Who commands sufficient notoriety to be remembered and celebrated for the next 150 years? Is there anybody who has made a greater contribution to the history of Ipswich than the three guys whose heads adorn the front of the Town Hall?
Who are these noble men gracing the most precious of Ipswich’s buildings? They are Thomas, Richard and John or to give them their full names Thomas Wolsey, King Richard and King John
The bust on the left is Richard I, the King whom the Burgesses of Ipswich had lobbied for a Charter, unfortunately he died before he had the opportunity to sign the document so the task fell to his successor King John.
King John (1199-1216) reputedly signed Ipswich’s Charter while in France during the first year of his reign but the document was formally pronounced and celebrated in St Mary le Tower churchyard on June 29, 1200. The bust on the right is King John, resplendent with beard.
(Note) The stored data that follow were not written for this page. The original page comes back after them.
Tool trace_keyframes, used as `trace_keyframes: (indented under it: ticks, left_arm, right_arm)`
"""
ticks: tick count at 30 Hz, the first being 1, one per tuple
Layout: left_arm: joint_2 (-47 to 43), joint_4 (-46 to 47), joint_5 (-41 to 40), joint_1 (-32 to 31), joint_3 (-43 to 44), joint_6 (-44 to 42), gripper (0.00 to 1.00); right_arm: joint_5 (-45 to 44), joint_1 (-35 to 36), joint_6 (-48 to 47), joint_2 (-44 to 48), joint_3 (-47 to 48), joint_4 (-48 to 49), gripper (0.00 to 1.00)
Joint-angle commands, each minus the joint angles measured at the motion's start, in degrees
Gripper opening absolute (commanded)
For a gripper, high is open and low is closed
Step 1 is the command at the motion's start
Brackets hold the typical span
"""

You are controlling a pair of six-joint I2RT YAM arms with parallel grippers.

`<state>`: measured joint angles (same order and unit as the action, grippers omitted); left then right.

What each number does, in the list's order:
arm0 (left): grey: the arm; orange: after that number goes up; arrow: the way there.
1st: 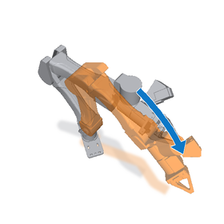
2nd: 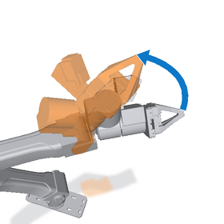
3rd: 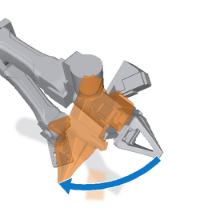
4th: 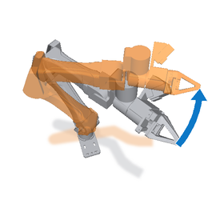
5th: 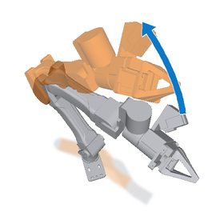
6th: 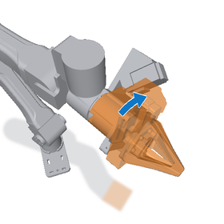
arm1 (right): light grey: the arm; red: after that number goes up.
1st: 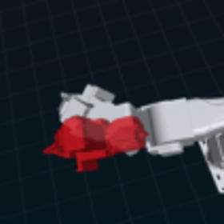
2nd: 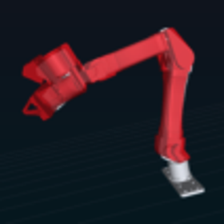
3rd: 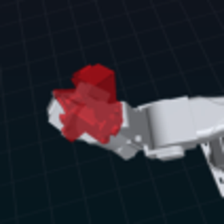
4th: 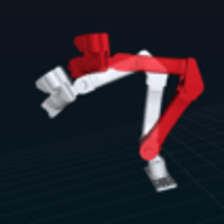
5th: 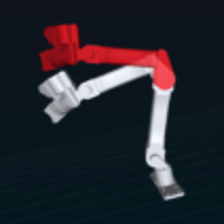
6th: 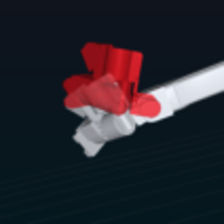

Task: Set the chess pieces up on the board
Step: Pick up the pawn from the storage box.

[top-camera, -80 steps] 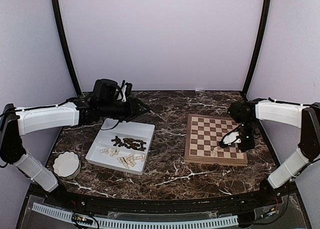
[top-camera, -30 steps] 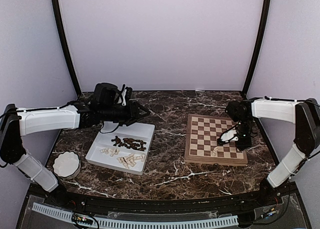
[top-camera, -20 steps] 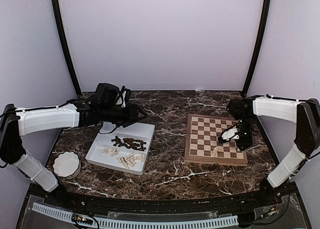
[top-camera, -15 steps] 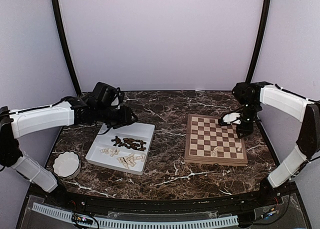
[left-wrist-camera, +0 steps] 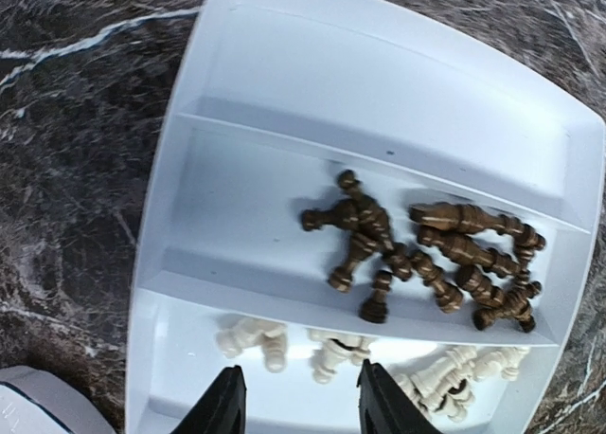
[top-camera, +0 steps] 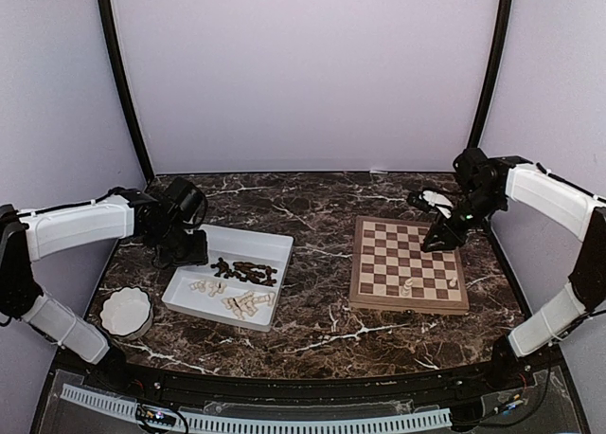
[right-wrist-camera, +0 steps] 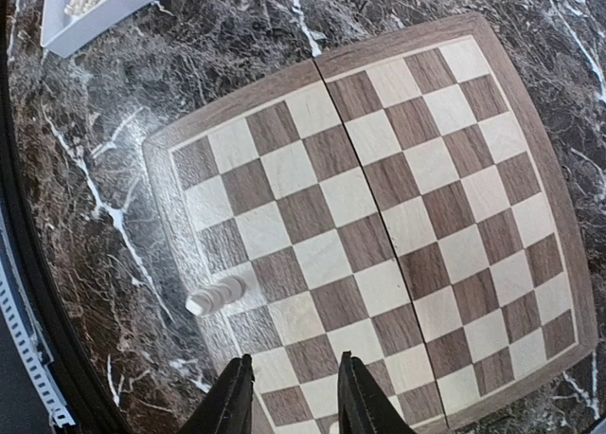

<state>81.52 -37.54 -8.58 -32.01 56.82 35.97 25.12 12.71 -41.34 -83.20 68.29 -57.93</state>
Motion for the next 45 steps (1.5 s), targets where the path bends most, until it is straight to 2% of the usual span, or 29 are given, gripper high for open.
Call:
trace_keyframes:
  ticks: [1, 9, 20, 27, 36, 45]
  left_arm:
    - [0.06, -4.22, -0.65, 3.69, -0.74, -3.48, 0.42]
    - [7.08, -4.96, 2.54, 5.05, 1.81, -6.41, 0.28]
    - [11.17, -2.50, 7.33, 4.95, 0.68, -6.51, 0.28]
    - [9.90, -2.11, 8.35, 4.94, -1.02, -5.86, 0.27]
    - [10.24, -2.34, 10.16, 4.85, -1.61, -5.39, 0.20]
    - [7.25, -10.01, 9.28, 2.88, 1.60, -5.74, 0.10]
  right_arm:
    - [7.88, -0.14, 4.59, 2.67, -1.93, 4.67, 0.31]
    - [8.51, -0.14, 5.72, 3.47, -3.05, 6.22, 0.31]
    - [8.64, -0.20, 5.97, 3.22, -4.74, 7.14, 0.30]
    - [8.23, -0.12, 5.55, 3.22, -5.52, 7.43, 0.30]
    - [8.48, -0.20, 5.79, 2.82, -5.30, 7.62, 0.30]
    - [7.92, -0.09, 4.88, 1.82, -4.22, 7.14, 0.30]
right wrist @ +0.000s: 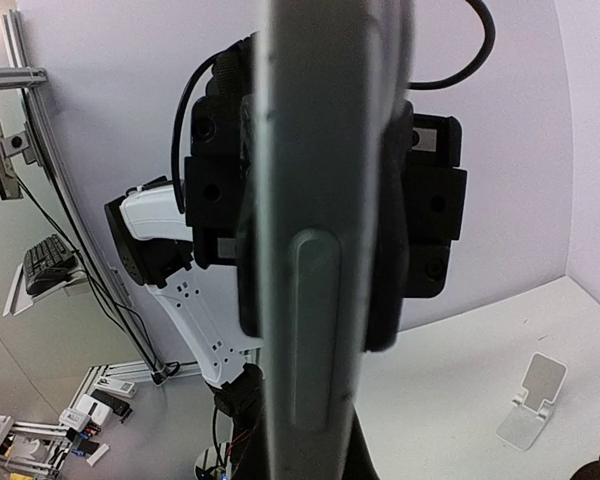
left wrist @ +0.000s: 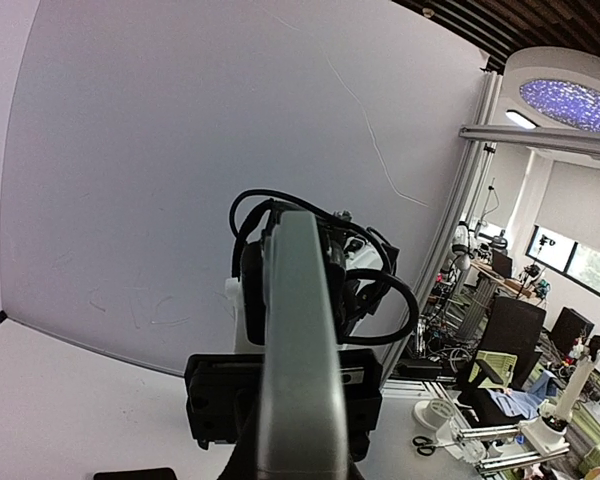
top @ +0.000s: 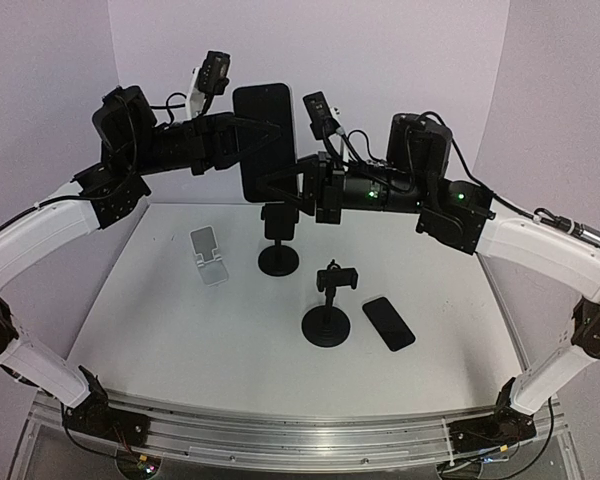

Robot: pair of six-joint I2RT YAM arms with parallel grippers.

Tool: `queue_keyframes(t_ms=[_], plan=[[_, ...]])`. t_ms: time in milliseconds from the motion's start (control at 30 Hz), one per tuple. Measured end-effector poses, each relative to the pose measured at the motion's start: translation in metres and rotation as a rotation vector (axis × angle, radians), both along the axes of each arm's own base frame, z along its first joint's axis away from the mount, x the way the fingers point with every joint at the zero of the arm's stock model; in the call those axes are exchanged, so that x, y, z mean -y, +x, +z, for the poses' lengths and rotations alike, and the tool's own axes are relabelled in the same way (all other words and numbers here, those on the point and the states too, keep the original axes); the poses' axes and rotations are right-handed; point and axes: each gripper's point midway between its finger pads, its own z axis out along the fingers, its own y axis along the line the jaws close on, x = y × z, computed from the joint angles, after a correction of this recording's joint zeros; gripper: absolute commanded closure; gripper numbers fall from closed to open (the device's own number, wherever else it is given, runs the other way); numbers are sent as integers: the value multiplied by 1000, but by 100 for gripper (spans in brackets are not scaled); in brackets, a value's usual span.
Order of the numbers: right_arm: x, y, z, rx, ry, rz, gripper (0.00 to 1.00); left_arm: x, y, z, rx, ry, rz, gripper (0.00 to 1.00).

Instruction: Place the phone on the phone stand

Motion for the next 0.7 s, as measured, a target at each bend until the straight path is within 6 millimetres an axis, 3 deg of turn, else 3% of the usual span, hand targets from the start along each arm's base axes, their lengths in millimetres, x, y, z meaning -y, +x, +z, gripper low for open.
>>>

The basics of the Charter were the right to self- governance, to raise taxes and to hold markets, broadly speaking the beginnings of local democracy.
Few would argue that Thomas Wolsey deserves a place, and given his contributions to the town he occupies centre stage. Arguably Ipswich’s most famous son, Wolsey was born in St Nicholas parish, the son of a butcher, and rose to become the second most powerful man in England. As Lord Chancellor to Henry VIII he had control of the purse strings, the ear of the Court and as Archbishop of York command of the Church.
In addition to the three heads there are four full-size figures; actually they are some 10% larger than life to compensate for their distance from the ground. Classical buildings in the Victorian era were frequently adorned with female figures representing the economies of the town, those creators of wealth that made Ipswich different from say Norwich.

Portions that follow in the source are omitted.